▶ [Exercise] Scan the listing below. Report each line that includes "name".
'''
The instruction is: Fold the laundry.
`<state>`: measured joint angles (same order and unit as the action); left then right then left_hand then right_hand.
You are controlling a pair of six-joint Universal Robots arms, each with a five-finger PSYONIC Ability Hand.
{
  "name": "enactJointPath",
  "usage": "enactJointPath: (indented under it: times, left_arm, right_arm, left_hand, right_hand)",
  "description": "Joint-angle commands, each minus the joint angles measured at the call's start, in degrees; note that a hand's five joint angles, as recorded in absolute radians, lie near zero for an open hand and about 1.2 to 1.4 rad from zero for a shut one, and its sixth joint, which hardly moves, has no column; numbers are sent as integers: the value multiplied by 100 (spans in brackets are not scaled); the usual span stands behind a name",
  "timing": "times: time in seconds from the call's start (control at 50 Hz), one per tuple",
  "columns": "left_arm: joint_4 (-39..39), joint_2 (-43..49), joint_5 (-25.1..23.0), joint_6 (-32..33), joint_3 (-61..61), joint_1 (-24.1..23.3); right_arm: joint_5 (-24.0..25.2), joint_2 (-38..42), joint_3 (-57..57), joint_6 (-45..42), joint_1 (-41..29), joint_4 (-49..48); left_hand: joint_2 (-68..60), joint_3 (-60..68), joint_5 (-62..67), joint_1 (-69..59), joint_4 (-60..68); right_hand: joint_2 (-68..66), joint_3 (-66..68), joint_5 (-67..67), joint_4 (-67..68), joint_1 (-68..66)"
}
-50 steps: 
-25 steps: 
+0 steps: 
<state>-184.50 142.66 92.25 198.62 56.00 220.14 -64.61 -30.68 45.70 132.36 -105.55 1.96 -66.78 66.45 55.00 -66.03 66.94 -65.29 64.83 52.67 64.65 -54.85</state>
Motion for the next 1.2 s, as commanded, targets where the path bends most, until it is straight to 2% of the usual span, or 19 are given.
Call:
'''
▶ [Solution]
  "name": "enactJointPath",
  "description": "Joint-angle commands, each minus the joint angles measured at the call's start, in degrees; note that a hand's five joint angles, as recorded in absolute radians, lie near zero for an open hand and about 1.2 to 1.4 rad from zero for a shut one, and its sixth joint, which hardly moves, has no column; numbers are sent as integers: the value multiplied by 100 (spans in brackets are not scaled); the usual span stands behind a name",

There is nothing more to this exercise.